A.J. Thompson, 38, left another church two years ago to join St. Laurentius, a church he found "welcoming," he said.

Now, both men are furious with the Archdiocese of Philadelphia, which announced yesterday that it would proceed to demolish the 133-year-old building at Berks and Memphis streets, the oldest Polish church in the city.

Wisniewski, Thompson and other members of the community group Friends of St.

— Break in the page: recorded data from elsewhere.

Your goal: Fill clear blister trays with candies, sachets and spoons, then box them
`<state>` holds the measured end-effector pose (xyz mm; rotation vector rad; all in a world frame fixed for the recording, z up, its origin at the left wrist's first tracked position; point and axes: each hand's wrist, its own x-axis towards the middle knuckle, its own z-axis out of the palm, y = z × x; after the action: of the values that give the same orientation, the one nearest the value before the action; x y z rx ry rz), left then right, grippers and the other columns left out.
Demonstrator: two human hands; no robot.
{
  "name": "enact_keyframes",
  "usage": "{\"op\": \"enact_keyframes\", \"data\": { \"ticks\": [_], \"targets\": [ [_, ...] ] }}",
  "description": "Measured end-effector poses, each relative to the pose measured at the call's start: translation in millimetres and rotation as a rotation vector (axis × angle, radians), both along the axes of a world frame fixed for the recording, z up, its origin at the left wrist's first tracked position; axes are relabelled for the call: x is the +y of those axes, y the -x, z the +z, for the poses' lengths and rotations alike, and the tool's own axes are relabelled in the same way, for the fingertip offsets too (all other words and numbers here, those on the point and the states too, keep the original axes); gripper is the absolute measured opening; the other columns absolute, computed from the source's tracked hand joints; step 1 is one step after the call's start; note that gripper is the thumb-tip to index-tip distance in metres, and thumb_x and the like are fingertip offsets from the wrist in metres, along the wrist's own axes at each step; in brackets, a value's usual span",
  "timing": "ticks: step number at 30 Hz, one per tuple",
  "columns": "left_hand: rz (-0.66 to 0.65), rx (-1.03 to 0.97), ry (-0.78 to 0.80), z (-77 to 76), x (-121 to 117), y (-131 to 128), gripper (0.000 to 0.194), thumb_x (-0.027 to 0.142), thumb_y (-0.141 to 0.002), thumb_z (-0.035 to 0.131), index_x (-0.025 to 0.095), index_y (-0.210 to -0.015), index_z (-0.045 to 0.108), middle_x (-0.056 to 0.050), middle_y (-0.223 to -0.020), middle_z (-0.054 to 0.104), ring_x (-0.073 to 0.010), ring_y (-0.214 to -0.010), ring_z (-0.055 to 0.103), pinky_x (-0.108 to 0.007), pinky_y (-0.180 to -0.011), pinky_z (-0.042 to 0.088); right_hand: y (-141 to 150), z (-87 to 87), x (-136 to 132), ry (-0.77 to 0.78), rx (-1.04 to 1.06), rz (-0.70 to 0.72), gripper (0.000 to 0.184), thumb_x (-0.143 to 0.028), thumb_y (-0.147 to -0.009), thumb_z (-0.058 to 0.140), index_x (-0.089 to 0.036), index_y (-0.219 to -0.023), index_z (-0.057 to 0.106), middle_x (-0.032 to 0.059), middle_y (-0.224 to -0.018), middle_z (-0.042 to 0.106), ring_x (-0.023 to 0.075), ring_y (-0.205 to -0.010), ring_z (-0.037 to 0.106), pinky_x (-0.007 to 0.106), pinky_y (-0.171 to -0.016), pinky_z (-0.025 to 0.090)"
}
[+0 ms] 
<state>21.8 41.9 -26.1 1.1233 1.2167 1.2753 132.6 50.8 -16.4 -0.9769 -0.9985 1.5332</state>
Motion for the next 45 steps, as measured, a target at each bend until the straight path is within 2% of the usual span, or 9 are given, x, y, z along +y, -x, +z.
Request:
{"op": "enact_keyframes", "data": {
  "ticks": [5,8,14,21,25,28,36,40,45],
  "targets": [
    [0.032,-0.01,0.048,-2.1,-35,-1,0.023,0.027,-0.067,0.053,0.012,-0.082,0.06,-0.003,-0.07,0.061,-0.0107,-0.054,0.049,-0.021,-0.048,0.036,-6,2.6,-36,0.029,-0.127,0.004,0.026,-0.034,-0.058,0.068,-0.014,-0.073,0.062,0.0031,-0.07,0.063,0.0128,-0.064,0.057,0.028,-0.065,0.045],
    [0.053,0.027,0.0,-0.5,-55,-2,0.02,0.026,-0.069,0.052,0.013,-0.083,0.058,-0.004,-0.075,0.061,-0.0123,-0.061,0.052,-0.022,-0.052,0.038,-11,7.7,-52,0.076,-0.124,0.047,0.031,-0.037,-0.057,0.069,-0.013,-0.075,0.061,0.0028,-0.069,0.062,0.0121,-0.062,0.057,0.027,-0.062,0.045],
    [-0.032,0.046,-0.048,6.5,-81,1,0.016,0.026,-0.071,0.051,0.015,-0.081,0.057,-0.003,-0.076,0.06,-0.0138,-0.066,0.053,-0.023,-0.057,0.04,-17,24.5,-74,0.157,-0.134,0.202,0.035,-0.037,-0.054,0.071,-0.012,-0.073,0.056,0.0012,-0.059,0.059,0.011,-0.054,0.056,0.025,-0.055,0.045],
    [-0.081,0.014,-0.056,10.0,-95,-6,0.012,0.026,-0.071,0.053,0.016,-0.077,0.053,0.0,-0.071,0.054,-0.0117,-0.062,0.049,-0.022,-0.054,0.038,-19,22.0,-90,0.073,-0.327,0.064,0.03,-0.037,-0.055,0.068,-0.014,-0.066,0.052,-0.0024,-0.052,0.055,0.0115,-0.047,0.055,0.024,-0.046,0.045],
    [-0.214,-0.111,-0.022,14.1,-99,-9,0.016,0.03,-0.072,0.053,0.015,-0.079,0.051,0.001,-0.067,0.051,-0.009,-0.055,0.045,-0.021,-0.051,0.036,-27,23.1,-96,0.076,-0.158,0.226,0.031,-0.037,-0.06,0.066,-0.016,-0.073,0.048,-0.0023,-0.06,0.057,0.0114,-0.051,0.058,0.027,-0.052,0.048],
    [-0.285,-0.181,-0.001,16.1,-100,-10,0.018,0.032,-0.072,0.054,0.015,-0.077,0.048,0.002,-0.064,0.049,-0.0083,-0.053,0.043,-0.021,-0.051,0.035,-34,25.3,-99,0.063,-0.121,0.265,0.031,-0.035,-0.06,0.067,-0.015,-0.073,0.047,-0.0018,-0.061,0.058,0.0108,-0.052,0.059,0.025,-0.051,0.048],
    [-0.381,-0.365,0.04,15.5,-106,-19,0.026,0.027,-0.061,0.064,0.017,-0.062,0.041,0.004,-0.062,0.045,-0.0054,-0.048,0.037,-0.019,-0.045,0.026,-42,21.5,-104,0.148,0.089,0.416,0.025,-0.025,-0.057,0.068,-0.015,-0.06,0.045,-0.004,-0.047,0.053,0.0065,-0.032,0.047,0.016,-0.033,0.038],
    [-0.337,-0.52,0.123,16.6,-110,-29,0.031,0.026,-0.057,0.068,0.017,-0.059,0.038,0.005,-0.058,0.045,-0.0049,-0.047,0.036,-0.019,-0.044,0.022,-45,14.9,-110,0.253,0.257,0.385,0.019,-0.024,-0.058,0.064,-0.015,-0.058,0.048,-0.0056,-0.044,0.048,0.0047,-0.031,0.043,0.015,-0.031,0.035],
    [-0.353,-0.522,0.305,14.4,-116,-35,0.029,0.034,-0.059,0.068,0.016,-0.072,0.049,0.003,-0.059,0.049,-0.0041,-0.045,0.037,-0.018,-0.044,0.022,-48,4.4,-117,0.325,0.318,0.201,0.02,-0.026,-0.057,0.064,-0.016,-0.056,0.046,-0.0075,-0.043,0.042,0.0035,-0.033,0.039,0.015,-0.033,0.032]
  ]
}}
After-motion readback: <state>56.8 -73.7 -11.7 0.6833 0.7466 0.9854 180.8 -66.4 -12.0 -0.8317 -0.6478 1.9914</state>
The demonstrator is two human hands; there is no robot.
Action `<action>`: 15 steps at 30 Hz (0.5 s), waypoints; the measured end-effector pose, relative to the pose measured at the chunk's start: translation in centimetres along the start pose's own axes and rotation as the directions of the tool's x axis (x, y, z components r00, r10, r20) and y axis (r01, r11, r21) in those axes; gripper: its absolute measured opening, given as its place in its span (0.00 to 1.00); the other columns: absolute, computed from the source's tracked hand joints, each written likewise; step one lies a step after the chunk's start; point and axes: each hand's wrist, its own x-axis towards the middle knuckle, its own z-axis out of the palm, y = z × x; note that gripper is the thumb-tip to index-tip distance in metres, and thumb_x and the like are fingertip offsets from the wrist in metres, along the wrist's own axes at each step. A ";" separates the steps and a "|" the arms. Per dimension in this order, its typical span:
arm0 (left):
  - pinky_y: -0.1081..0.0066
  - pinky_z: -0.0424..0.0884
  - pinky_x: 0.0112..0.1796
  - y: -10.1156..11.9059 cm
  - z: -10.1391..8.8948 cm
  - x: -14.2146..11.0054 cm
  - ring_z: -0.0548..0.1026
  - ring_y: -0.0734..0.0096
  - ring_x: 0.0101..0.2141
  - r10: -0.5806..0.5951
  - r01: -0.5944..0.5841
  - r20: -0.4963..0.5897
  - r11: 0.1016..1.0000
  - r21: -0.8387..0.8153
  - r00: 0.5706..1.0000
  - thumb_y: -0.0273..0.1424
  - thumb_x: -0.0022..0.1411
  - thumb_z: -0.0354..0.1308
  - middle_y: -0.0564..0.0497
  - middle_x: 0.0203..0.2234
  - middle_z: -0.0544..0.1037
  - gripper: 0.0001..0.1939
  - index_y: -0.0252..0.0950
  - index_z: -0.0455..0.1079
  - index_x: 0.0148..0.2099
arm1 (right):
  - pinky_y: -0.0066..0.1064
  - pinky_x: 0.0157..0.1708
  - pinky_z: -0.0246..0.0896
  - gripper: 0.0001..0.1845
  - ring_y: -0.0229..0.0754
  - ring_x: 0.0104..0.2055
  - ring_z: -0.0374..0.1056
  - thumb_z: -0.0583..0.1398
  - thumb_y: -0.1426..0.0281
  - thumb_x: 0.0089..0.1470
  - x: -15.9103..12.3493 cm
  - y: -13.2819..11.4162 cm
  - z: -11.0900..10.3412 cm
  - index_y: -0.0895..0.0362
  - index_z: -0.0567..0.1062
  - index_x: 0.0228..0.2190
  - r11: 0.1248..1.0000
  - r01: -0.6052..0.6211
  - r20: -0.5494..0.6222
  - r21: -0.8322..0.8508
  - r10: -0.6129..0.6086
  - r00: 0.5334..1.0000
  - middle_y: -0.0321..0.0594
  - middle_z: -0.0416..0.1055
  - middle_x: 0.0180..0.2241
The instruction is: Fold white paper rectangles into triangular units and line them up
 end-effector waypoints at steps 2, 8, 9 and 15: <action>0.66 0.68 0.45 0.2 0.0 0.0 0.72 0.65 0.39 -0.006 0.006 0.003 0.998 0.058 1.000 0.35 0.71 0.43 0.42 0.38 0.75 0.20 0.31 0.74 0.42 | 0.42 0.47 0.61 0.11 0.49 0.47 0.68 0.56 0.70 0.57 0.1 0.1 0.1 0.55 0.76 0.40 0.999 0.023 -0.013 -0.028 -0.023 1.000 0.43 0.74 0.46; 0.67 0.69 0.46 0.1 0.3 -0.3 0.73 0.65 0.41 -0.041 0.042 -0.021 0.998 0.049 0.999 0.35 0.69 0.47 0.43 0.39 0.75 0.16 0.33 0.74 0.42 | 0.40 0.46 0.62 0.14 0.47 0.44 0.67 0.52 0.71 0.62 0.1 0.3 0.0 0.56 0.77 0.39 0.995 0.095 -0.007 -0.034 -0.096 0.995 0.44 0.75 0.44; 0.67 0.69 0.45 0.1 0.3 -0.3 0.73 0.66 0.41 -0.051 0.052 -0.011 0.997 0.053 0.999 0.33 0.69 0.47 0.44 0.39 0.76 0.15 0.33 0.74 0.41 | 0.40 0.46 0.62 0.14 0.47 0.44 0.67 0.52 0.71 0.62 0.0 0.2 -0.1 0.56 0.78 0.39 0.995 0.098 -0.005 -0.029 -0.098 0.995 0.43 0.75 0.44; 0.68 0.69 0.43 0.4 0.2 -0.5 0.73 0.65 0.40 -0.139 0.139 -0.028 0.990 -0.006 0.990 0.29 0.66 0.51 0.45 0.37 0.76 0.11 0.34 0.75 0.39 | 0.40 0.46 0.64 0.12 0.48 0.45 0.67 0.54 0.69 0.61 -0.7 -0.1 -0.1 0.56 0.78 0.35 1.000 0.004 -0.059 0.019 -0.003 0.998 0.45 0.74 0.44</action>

Laurentius are saying: Not so fast.

The venerable church has remained a vital presence in Fishtown, even after a 2013 merger with Holy Name of Jesus Parish, two blocks away.

In September, a canon lawyer hired by the group filed an appeal with the Vatican embassy in Washington, D.C. Officials there forwarded the appeal to the Holy See, according to a signed letter dated Oct. 1 provided to the Daily News by the group.

Archdiocese spokesman Ken Gavin said it "has no formal record of any such appeal being submitted or accepted by the Vatican."

Archdiocese officials closed the building in March 2014 after city inspectors found "deficiencies" in its exterior, "numerous outstanding maintenance issues including vertical cracks and heavily deteriorated faces in the building's brownstone masonry," an Archdiocese statement said.

Last year's winter "accelerated the deterioration process and put portions of the building in danger of collapse," the statement said.

Officials estimated it would cost $3.5 million to repair the church, including its twin towers, or $1 million to demolish it.

But for Wisniewski, the cost savings add up to a feeling of betrayal.

"We had a plan to save the church, to fix the church. They have no concept of the emotion, the sacredness attached to a church," Wisniewski said. "I feel betrayed."